Second Chance Idol Sudden Death: Open Topic

My fiancé doesn’t fit the French stereotype. In fact, until I started coming around, he never bought baguettes. Like, how is that possible? You have some of the best bread in the world at your disposal - there are literally boulangeries every few steps. They’re like Starbucks for bread. And you never have one at home? How is this even possible? Are you even French if you don't have a baguette with every meal? 
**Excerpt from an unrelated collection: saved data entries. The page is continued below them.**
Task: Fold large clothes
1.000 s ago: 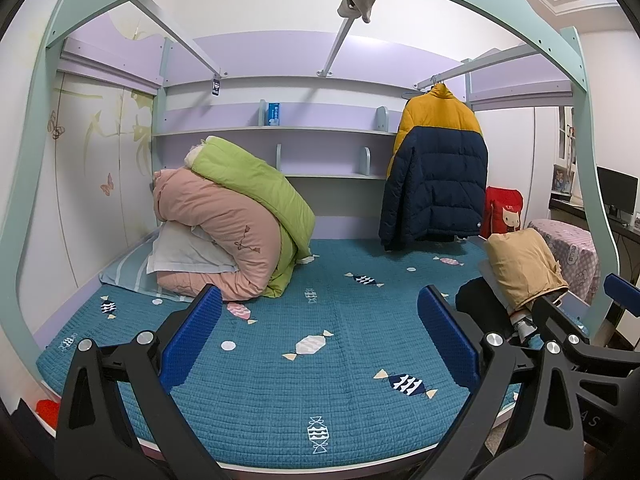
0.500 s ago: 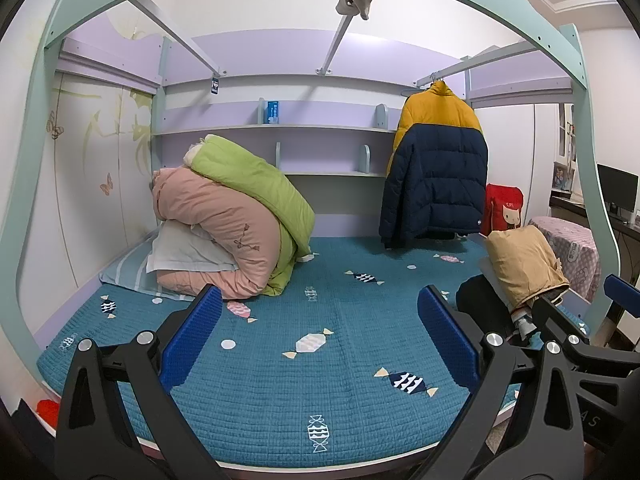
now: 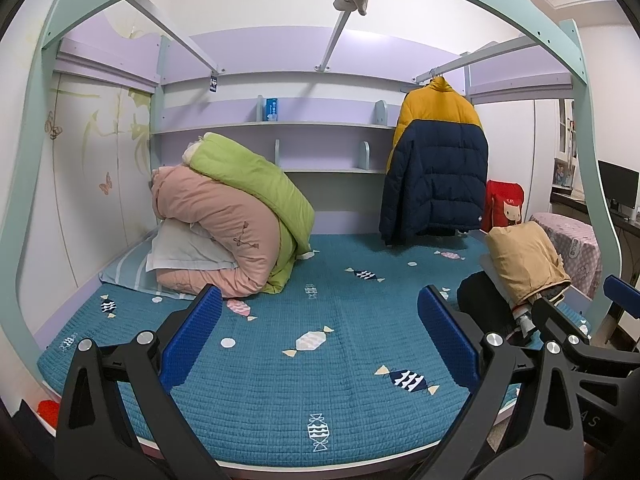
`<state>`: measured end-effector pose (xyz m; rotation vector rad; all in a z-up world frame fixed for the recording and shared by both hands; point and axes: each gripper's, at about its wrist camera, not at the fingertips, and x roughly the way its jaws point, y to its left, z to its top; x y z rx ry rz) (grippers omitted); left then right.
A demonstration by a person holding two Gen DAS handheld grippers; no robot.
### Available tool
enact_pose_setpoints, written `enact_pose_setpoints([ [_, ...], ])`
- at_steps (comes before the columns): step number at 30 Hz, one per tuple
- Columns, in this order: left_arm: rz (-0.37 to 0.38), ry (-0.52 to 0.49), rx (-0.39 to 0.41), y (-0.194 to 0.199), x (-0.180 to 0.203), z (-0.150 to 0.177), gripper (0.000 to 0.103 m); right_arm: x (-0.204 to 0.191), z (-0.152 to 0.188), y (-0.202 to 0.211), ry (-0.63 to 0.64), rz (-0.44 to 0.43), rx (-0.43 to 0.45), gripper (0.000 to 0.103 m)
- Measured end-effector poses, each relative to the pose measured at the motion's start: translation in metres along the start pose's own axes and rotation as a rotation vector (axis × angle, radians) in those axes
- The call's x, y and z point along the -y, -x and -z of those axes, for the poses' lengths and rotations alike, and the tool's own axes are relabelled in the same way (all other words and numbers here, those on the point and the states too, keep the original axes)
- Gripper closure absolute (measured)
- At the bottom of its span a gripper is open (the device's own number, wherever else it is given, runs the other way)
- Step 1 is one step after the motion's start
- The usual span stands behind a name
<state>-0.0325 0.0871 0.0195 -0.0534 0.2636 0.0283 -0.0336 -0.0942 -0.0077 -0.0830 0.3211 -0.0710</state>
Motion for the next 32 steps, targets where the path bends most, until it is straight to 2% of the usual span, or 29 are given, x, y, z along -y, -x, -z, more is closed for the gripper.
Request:
enact_pose_setpoints([
  [22, 0.0, 0.003, -0.015, -0.004, -0.008, 0.001, 0.005, -0.007, 0.001, -0.011, 0.003, -0.001, -0.018, 0.007],
  [27, -0.006, 0.021, -0.048, -0.018, -0.027, 0.007, 0.005, -0.022, 0.0, -0.028, 0.017, -0.009, -0.044, 0.007],
  [32, -0.043, 0.057, -0.116, -0.045, -0.066, 0.019, 0.005, -0.05, 0.003, -0.053, 0.049, -0.04, -0.086, 0.007],
])
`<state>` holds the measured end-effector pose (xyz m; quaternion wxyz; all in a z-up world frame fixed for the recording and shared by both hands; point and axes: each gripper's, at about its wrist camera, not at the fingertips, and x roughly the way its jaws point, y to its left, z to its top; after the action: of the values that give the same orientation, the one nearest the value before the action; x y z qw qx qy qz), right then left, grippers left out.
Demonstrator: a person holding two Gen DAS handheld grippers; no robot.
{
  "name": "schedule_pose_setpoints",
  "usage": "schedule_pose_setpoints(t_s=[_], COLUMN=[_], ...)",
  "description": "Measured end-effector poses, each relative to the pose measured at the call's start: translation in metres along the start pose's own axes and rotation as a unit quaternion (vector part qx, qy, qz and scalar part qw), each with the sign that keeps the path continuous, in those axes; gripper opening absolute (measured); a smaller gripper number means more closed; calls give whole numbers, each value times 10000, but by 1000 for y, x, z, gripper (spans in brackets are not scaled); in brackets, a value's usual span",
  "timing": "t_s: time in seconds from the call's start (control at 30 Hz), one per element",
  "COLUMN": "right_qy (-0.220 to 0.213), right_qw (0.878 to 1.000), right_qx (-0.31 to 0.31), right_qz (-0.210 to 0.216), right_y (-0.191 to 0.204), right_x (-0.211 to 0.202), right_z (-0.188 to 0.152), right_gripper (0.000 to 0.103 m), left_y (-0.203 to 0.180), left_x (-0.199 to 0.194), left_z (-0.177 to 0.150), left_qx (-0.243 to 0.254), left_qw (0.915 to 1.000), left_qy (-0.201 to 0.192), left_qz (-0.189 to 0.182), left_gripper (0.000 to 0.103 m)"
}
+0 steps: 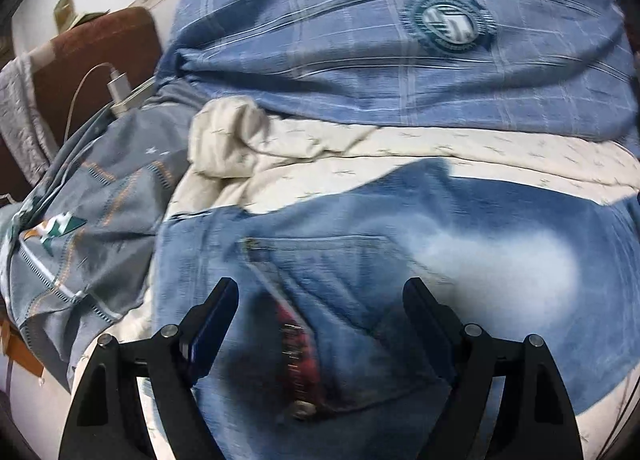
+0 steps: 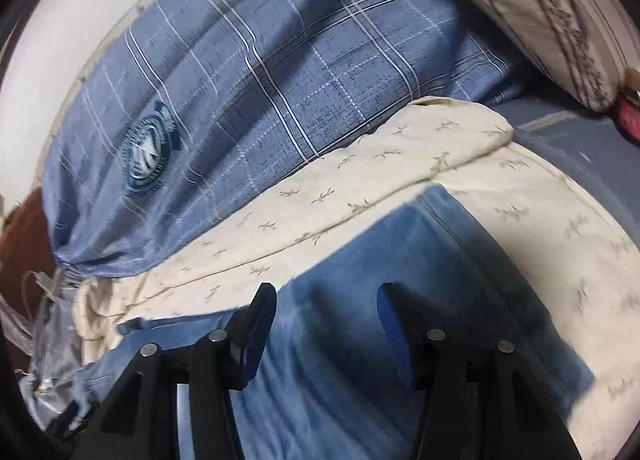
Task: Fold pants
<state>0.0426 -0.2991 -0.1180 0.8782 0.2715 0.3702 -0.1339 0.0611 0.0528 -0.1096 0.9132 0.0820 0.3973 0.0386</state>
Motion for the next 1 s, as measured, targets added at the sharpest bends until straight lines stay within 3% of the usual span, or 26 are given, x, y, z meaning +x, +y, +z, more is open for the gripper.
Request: schedule_pose_setpoints(t_s=[0.17, 0.27, 0.5, 0.73, 1.0], right_qy=[315, 352, 281, 368, 560], right_qw=[9991, 9988, 9993, 9976, 9953], right_qx=[-91, -111, 171, -182, -468], right_qz=[-270, -330, 155, 563, 640], right_y=[6, 7, 4, 22, 33], right_x=[24, 25, 6, -15, -13], right_z=[4, 5, 3, -14, -25], right_gripper=[58, 59, 59, 59, 59], left_y=[23, 29, 31, 31, 20], left_x=[19, 27, 16, -2, -15], left_z=[-3, -4, -4, 1, 4], left_qx=[-253, -327, -272, -272, -143], left_qw=[9989, 9984, 9993, 9994, 9988], left_qy=[313, 430, 250, -189, -462], left_qz=[252, 169, 67, -19, -114], left_gripper=[85, 87, 87, 87, 87])
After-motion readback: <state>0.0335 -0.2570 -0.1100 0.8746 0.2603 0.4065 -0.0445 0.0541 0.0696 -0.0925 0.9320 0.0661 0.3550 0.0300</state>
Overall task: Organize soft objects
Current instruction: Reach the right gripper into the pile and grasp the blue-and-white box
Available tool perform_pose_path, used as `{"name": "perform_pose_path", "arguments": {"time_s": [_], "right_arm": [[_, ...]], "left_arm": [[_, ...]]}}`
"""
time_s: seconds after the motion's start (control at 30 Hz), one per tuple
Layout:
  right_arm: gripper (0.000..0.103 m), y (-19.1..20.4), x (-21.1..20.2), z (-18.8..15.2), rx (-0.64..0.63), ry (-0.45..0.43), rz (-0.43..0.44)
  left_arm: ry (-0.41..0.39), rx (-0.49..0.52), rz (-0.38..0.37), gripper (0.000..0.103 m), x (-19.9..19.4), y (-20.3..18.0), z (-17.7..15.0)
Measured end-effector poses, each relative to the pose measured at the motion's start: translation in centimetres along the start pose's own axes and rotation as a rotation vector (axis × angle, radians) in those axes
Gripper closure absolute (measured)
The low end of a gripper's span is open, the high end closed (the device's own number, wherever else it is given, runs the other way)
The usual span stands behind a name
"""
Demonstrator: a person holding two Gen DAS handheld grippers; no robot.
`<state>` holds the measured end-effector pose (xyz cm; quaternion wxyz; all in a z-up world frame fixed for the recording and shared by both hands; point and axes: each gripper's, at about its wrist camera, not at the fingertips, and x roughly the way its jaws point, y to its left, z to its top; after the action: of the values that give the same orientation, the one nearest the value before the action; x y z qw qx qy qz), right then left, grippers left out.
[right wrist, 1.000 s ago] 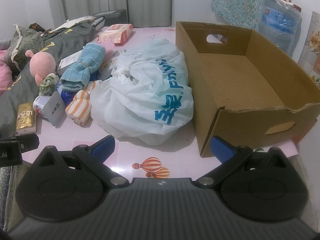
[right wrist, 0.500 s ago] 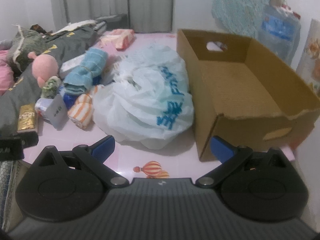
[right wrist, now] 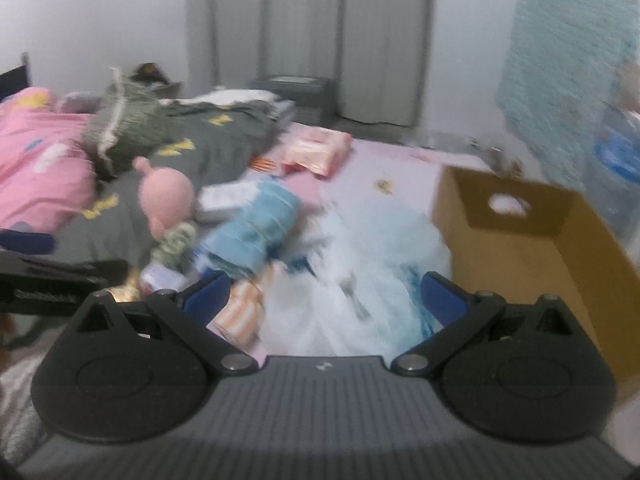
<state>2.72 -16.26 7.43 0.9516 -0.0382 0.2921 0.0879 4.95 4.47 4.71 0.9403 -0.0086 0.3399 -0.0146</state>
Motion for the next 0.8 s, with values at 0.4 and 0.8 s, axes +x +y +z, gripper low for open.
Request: {"name": "perform_pose_path", "arguments": {"time_s": [0.4, 0.8], "right_arm": [[0.001, -3.1, 8.3, 8.4, 0.028, 0.135, 0.230], [0.010, -5.6, 22.1, 15.0, 0.093, 0.245, 0.306]], "left_arm": [[-0.032, -0.002, -0.041, 0.001, 5.1, 0.2, 3.4], [0.011, -0.037, -0.114, 0.032, 12.4, -1.4, 9.1]]}}
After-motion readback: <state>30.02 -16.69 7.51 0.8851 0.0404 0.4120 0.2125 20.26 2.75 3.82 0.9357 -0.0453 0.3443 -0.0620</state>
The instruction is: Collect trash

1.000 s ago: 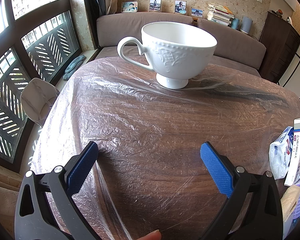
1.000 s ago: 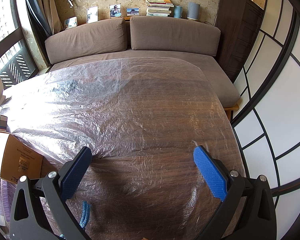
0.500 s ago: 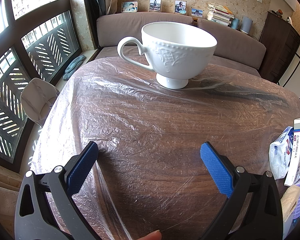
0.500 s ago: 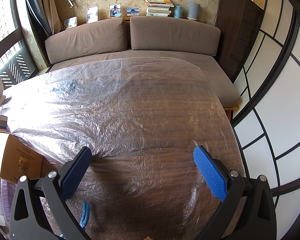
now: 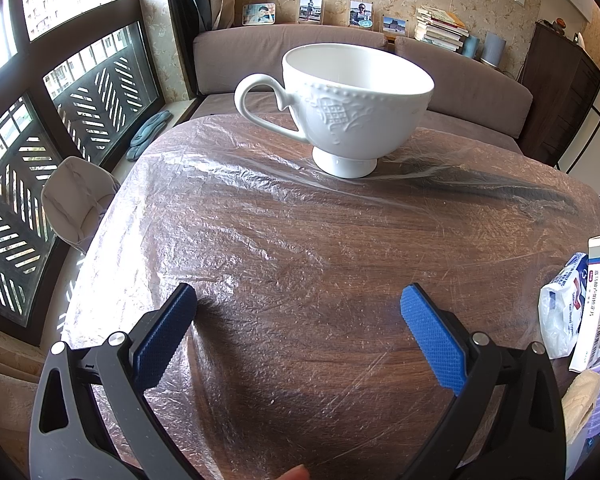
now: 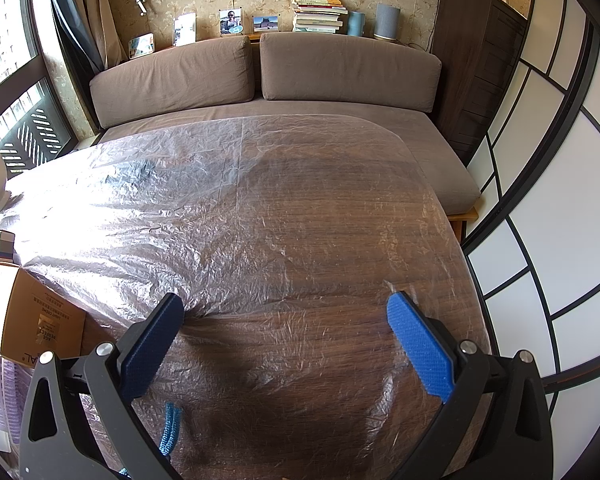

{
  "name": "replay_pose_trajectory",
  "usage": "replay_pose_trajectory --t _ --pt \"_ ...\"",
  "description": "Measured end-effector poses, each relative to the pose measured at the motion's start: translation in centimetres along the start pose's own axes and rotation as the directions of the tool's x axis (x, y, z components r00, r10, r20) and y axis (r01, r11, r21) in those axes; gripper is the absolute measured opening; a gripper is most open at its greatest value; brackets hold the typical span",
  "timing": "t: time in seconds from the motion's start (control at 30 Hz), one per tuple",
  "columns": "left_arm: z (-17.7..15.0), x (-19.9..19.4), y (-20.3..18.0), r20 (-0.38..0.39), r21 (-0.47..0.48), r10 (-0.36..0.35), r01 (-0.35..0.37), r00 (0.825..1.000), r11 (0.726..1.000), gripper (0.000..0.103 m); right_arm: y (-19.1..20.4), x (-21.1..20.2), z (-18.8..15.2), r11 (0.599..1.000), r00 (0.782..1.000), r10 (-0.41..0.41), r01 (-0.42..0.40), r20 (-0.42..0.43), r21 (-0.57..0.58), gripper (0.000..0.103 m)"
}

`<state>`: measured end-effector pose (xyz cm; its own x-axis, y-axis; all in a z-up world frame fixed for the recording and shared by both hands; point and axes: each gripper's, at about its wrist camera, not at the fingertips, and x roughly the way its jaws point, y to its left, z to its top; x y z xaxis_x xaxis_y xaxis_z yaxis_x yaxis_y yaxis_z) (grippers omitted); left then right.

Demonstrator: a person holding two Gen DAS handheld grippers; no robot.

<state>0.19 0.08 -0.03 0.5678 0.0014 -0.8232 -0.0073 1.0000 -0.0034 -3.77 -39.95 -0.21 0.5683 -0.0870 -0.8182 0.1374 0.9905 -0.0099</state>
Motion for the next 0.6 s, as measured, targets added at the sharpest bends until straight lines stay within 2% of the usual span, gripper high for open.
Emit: replay_pose_trajectory --t 0.23,0.3,0.43,0.6 --pt "0.2 0.1 0.1 -0.002 0.003 0.003 -0.003 1.000 1.000 0.102 -0.6 -0.5 0.5 0.999 1.000 0.013 -0.013 -0.022 0.034 0.099" --pt "0.4 0.0 0.3 -0.035 0.009 -0.012 0.012 0.999 1.000 0.102 -1.0 -2.3 1.3 0.996 0.998 0.061 -0.061 0.008 0.069 0.099" --pt "0.0 -3.7 1.4 0.049 -0.031 -0.071 0.073 0.996 0.997 0.102 -1.8 -8.5 1.7 0.985 0.985 0.133 -0.144 0.108 0.095 0.099" --pt "-2.8 -9.1 0.5 0.066 0.046 -0.166 0.163 0.984 0.986 0.102 -0.7 -14.4 -0.9 0.986 0.978 0.163 -0.167 0.134 0.025 0.099"
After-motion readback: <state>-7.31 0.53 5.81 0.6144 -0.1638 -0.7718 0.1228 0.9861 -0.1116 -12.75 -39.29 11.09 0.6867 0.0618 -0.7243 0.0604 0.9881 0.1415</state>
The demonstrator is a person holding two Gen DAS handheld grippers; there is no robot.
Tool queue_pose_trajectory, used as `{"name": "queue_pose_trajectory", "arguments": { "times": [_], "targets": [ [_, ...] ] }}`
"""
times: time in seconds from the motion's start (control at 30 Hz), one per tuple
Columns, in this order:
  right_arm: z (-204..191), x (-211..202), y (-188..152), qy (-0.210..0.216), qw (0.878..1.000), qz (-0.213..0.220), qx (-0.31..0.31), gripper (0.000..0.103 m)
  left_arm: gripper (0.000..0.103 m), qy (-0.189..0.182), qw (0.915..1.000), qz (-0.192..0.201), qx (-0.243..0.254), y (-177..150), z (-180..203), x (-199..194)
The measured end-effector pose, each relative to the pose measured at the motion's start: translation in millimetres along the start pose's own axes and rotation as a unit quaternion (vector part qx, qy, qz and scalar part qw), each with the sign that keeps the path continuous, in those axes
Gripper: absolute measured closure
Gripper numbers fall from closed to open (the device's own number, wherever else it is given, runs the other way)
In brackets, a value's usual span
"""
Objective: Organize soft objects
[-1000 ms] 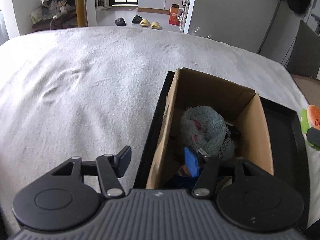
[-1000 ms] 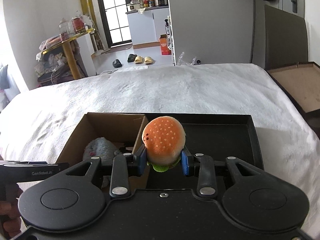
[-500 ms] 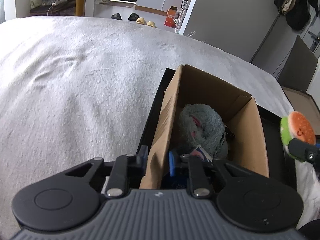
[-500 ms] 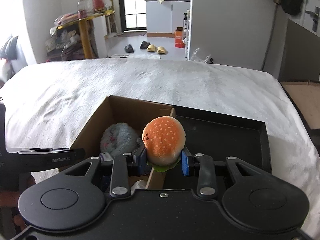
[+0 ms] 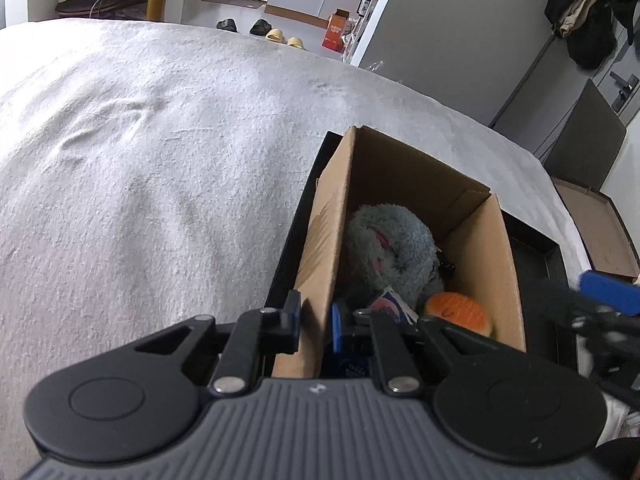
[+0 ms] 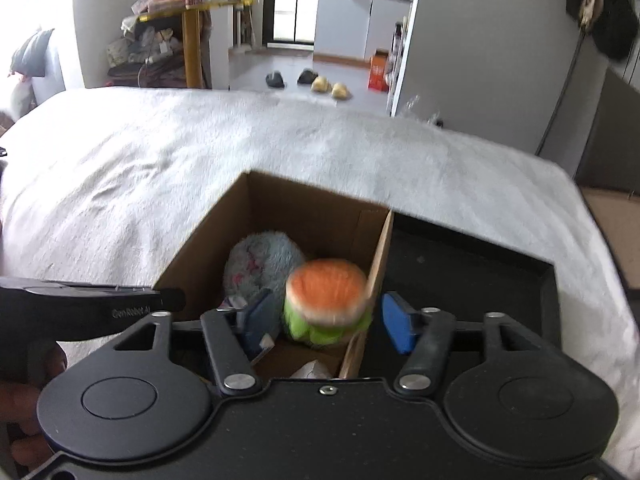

People even break their own rules when it comes to bread. For instance, it's frowned upon to eat on the run. They think meals should be eaten while sitting at a table, enjoying the food. Except when it comes to their precious baguettes.  People break off bits of the baguette, munching as they walk home from work. People give kids hunks of the hard, French bread as they run around the park. No butter needed. Just a chunk of bread. 

But not my fiancé. 

Not until I came around, that is. Because apparently, in some ways, I'm more Frenchified than he is. 

It started with me venturing to the stores on my own, just an excuse to get out and about. I'd pick up a baguette to go with our dinner since it felt like the French thing to do. I'm really struggling with finding meals for me to eat there. A lot of the brands I'm familiar with back in the United States don't exist there, and it's been a frustrating process for me. I'm used to eating certain things, almost always the same types of things, every day. And now I need to find new things to eat.